ยท5 min read

Stream Twitter to Serverless Kafka

Nihan ImanNihan ImanSoftware Developer (Guest Author)

Upstash offers serverless Kafka topics. In this blog post, we are going to demonstrate how to publish to and read from a Kafka topic with only a few clicks using Upstash. The complete project code can be found at here

We are going to use an AWS Lambda function to periodically invoke Twitter search api. The function is going to look for tweets containing a keyword we choose and publish those tweets to Upstash's serverless Kafka offering. Once the tweets are stored in Kafka, you can process them with multiple consumers or copy them to a data store using a connector.

Creating the project

Let us start by creating a simple maven project. We will use Twittered Java library for Twitter API access, Kafka-clients for Kafka, Log4j for logging utility and AWS Lambda for serverless compute service. Here are our dependencies,

<dependency>
    <groupId>io.github.redouane59.twitter</groupId>
    <artifactId>twittered</artifactId>
    <version>2.16</version>
</dependency>
<dependency>
    <groupId>org.apache.kafka</groupId>
    <artifactId>kafka-clients</artifactId>
    <version>2.0.0</version>
</dependency>
<dependency>
    <groupId>org.apache.logging.log4j</groupId>
    <artifactId>log4j-slf4j-impl</artifactId>
    <version>2.17.1</version>
</dependency>
<dependency>
    <groupId>com.amazonaws</groupId>
    <artifactId>aws-lambda-java-core</artifactId>
    <version>1.2.1</version>
</dependency>

Create Twitter Developer Account

First, we need to create user credentials to use Twitter API. Sign up for a developer account at Twitter Developer Portal.
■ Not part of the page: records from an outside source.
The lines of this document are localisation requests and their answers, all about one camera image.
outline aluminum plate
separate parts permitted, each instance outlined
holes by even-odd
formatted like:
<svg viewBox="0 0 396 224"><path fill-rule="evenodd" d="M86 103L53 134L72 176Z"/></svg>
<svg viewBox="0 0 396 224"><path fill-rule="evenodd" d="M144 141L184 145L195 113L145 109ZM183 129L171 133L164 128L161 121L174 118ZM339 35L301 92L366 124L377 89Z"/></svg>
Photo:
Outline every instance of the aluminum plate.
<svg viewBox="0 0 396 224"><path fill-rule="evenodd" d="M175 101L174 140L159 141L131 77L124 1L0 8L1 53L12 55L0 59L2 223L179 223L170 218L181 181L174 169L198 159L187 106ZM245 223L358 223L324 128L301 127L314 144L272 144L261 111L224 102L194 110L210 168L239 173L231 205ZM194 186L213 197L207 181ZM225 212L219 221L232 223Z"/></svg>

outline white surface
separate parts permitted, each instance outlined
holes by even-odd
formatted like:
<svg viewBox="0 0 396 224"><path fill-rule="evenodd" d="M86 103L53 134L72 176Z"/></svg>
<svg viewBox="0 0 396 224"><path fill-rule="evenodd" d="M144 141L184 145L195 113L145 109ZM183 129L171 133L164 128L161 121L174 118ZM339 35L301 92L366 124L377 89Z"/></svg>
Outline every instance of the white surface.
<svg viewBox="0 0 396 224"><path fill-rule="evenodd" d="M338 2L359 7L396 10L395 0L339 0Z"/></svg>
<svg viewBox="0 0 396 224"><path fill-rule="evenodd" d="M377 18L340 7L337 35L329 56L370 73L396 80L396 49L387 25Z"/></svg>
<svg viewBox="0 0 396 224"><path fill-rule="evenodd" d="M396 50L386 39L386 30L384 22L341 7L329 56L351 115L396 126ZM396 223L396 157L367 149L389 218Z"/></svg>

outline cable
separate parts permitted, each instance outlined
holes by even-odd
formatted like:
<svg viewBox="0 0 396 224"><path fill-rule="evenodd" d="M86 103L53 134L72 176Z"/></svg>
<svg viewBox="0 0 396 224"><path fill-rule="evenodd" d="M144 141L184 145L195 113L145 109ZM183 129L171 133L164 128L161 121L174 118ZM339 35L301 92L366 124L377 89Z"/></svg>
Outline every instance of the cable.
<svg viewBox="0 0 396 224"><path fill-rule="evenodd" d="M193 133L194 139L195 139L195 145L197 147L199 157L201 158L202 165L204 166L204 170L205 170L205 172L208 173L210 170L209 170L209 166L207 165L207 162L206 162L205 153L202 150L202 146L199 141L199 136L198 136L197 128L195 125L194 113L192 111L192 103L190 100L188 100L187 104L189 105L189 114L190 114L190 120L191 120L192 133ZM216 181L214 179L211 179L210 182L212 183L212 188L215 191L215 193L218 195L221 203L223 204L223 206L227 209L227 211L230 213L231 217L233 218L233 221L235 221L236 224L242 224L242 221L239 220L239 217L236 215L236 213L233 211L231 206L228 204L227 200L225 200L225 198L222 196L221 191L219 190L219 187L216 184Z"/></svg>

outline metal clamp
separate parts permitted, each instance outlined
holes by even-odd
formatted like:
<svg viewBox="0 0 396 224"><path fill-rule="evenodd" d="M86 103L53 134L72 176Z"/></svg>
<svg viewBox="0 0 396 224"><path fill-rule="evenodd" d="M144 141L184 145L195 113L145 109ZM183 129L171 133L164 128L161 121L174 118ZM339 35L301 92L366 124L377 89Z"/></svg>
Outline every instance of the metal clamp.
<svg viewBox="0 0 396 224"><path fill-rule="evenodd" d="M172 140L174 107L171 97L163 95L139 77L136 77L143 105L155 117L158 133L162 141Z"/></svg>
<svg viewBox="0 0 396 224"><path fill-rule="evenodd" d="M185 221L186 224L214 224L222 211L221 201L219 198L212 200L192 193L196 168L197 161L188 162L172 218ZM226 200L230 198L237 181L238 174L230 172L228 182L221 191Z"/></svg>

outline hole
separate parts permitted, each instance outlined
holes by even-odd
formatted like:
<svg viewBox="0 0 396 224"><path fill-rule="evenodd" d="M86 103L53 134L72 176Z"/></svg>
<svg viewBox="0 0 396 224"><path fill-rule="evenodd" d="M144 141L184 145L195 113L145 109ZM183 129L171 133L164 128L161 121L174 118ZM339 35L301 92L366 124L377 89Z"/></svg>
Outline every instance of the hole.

Sign in to developer console. Give a name to your app. We will use bearer token for credentials.

TwitterProducer class is responsible for searching Twitter publishing tweets to Kafka.

public TwitterProducer(String keyword){
  bearerToken = System.getenv("BEARER_TOKEN");
  twitterClient = new TwitterClient(TwitterCredentials.builder().
            bearerToken(bearerToken)
            .build());
 
  setRule(keyword);
}

We are going to schedule our lambda function to run every 15 minutes. So let us search only tweets posted in the last 15 minutes.

 public void run(){
    ...
 
    TweetList result = twitterClient.searchTweets(keyword, AdditionalParameters.builder()
            .startTime(ConverterHelper.minutesBeforeNow(15))
                    .recursiveCall(false)
                    .build());
    List<TweetV2.TweetData> tweetDataList = result.getData();
    ...
}

Kafka Producer

Now we want to publish these tweets to a Kafka topic. We need to sign up Upstash console here. Lets create Kafka cluster in Upstash. You can find instructions here. Upstash Console already gives us the code to connect to the cluster. I just copied below connection piece off Upstash Console. We define bootstrap servers, Kafka username and Kafka password as environment variables.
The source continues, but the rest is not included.